Please restate, exactly as written, the lines running from the beginning of the material through the line that has "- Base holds" in it.
(Beginning of Input data)
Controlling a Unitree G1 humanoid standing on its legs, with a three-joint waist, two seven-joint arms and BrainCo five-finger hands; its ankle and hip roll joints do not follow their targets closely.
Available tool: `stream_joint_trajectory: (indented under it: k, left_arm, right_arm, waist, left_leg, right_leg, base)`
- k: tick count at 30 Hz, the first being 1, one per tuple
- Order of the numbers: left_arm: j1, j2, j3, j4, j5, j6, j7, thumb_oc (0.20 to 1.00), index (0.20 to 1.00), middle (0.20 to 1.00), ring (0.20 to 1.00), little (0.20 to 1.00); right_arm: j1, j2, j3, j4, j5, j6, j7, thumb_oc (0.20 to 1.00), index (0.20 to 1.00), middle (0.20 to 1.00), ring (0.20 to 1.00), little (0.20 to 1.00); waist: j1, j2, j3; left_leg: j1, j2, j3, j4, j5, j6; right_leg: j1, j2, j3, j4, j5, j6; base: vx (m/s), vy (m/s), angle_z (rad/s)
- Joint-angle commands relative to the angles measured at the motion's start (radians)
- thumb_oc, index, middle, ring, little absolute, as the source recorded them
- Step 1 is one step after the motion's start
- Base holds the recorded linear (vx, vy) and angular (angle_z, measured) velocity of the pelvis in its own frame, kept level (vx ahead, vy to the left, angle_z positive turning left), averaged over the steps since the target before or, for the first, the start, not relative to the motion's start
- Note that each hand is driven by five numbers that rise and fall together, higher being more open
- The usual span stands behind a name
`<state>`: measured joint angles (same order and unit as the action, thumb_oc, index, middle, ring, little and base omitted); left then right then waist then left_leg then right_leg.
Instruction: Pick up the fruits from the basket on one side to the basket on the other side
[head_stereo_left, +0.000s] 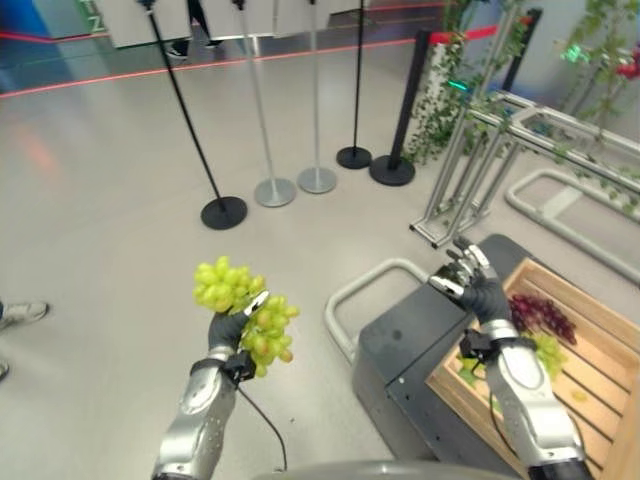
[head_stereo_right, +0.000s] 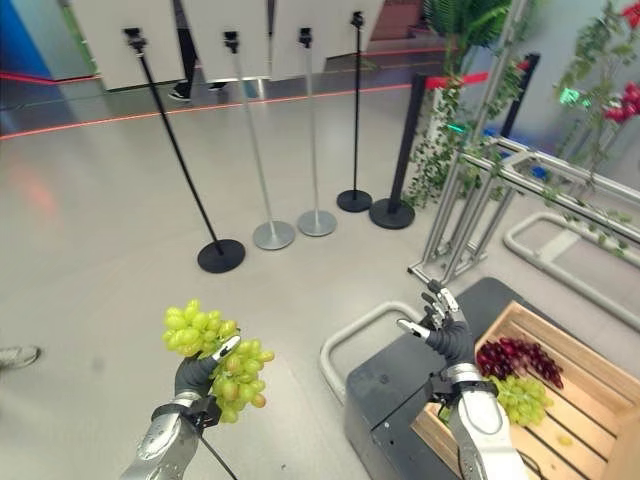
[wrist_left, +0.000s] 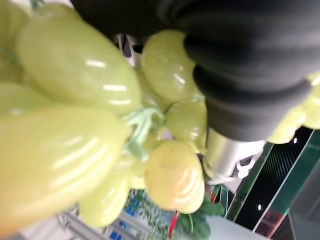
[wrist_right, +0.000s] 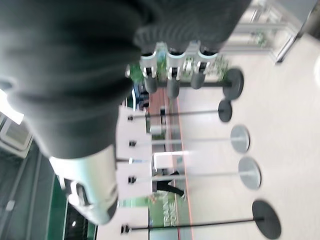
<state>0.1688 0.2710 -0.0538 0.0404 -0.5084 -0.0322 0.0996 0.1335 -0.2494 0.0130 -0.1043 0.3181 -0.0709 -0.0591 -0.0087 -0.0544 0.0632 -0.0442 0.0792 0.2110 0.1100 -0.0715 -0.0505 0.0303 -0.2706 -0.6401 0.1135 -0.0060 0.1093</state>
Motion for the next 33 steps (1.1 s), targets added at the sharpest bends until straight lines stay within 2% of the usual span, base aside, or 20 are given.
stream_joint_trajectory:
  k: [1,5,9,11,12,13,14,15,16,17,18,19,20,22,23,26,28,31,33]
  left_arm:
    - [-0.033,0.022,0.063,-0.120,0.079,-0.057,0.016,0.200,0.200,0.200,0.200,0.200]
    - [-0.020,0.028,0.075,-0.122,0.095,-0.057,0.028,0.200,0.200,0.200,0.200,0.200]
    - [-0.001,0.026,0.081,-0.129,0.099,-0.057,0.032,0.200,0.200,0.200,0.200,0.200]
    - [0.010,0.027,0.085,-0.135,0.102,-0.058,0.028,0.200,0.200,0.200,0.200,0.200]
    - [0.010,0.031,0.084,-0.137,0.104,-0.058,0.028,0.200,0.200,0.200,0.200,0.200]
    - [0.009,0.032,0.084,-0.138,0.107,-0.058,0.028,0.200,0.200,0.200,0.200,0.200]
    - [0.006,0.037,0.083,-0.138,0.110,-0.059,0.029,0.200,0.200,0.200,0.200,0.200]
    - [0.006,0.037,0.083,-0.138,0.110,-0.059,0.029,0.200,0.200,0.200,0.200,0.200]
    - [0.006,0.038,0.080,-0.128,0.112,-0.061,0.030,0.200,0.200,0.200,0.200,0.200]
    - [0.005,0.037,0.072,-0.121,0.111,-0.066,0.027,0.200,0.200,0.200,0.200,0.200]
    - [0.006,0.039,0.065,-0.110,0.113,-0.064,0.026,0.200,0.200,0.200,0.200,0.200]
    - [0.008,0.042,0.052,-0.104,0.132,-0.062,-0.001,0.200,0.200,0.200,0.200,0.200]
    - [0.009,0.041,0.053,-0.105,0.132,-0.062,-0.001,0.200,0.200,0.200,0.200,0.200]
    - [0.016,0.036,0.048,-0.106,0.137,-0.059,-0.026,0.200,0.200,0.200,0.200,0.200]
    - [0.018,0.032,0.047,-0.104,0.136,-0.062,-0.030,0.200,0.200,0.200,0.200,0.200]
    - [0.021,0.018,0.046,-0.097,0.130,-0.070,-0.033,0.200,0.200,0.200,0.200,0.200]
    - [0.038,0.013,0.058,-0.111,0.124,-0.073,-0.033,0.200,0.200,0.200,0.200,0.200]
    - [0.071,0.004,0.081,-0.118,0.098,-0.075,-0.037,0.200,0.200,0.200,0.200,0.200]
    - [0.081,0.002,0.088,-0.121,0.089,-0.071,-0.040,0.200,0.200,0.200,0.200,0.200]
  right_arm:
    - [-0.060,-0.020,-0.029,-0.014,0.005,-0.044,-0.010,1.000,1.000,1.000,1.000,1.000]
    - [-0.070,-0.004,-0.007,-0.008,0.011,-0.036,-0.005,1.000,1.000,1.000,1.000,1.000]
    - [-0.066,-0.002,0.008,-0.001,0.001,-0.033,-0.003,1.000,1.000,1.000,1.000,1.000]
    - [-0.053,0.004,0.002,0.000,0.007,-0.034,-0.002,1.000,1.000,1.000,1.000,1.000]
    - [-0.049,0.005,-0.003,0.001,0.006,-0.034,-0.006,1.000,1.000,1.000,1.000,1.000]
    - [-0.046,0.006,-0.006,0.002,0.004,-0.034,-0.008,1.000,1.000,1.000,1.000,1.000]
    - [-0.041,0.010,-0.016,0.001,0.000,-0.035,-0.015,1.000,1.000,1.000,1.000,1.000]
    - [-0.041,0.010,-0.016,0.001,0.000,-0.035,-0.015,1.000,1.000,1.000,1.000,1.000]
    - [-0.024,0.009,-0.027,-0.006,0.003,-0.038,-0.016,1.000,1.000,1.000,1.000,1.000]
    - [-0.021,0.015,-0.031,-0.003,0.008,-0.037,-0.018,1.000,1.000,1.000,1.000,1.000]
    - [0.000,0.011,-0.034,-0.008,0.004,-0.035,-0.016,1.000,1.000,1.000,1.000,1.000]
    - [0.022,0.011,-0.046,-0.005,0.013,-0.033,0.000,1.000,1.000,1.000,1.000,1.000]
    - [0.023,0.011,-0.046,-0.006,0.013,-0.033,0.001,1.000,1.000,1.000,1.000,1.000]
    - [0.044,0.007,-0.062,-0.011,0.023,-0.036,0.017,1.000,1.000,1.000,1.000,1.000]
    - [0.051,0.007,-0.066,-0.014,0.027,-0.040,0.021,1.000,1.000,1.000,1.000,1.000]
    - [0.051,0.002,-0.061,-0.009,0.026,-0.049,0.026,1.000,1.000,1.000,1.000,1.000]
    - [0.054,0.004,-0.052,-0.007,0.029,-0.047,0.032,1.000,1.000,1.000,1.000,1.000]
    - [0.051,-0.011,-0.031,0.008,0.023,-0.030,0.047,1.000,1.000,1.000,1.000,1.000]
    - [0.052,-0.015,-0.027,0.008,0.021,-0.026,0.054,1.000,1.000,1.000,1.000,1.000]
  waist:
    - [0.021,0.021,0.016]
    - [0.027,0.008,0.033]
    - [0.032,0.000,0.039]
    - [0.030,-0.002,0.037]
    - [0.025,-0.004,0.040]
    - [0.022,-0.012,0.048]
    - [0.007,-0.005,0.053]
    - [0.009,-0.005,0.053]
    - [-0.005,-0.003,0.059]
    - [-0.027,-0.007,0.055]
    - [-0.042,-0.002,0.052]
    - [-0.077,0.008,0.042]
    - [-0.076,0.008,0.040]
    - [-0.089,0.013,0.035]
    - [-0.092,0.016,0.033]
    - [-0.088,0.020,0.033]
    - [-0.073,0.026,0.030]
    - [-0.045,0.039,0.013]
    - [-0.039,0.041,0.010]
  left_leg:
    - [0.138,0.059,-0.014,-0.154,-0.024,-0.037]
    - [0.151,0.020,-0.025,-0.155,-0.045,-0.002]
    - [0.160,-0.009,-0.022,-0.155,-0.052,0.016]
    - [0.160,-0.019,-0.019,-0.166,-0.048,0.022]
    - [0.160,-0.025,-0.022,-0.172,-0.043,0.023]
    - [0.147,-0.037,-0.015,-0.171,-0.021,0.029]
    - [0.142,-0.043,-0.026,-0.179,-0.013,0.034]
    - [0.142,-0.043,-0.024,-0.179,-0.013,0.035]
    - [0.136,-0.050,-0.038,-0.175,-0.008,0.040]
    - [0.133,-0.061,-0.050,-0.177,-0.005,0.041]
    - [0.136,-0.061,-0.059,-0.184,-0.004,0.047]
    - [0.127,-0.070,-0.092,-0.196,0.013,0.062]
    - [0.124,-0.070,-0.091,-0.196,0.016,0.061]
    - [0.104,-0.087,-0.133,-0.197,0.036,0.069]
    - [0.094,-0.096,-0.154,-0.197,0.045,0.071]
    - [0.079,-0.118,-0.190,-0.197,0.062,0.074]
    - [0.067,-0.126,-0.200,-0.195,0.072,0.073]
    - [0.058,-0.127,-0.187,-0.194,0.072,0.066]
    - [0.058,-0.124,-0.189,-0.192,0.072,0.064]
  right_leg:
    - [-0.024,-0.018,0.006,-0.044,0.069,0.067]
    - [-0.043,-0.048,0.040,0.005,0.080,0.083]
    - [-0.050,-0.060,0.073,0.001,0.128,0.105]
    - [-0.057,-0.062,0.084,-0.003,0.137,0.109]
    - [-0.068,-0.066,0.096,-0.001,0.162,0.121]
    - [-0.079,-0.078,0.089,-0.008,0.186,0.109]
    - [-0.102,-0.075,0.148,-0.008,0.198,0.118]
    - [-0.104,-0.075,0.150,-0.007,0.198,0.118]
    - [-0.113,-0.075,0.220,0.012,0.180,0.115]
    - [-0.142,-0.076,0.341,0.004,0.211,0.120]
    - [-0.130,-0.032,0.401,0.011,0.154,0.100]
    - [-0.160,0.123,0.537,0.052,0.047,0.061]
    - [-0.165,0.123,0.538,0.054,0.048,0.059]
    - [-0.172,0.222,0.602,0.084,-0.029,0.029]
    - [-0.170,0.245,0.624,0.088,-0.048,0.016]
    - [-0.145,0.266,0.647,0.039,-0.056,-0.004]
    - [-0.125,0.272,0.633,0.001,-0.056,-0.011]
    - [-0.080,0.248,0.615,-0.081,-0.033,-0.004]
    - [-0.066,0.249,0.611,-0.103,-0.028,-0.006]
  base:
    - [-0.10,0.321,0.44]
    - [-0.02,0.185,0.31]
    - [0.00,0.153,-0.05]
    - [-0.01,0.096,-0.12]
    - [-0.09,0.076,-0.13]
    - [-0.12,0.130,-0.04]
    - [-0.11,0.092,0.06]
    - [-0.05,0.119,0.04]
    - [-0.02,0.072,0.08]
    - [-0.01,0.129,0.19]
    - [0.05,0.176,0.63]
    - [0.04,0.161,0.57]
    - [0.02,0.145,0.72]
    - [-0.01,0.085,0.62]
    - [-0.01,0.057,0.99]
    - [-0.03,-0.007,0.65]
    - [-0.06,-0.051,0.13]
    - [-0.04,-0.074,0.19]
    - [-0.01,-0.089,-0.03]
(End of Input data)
_Result of this exercise:_
Controlling a Unitree G1 humanoid standing on its legs, with a three-joint waist, two seven-joint arms and BrainCo five-finger hands; its ankle and hip roll joints do not follow their targets closely.
Available tool: `stream_joint_trajectory: (indented under it: k, left_arm, right_arm, waist, left_leg, right_leg, base)`
- k: tick count at 30 Hz, the first being 1, one per tuple
- Order of the numbers: left_arm: j1, j2, j3, j4, j5, j6, j7, thumb_oc (0.20 to 1.00), index (0.20 to 1.00), middle (0.20 to 1.00), ring (0.20 to 1.00), little (0.20 to 1.00); right_arm: j1, j2, j3, j4, j5, j6, j7, thumb_oc (0.20 to 1.00), index (0.20 to 1.00), middle (0.20 to 1.00), ring (0.20 to 1.00), little (0.20 to 1.00); waist: j1, j2, j3; left_leg: j1, j2, j3, j4, j5, j6; right_leg: j1, j2, j3, j4, j5, j6; base: vx (m/s), vy (m/s), angle_z (rad/s)
- Joint-angle commands relative to the angles measured at the motion's start (radians)
- thumb_oc, index, middle, ring, little absolute, as the source recorded them
- Step 1 is one step after the motion's start
- Base holds the recorded linear (vx, vy) and angular (angle_z, measured) velocity of the pelvis in its own frame, kept level (vx ahead, vy to the left, angle_z positive turning left), averaged over the steps since the target before or, for the first, the start, not relative to the motion's start

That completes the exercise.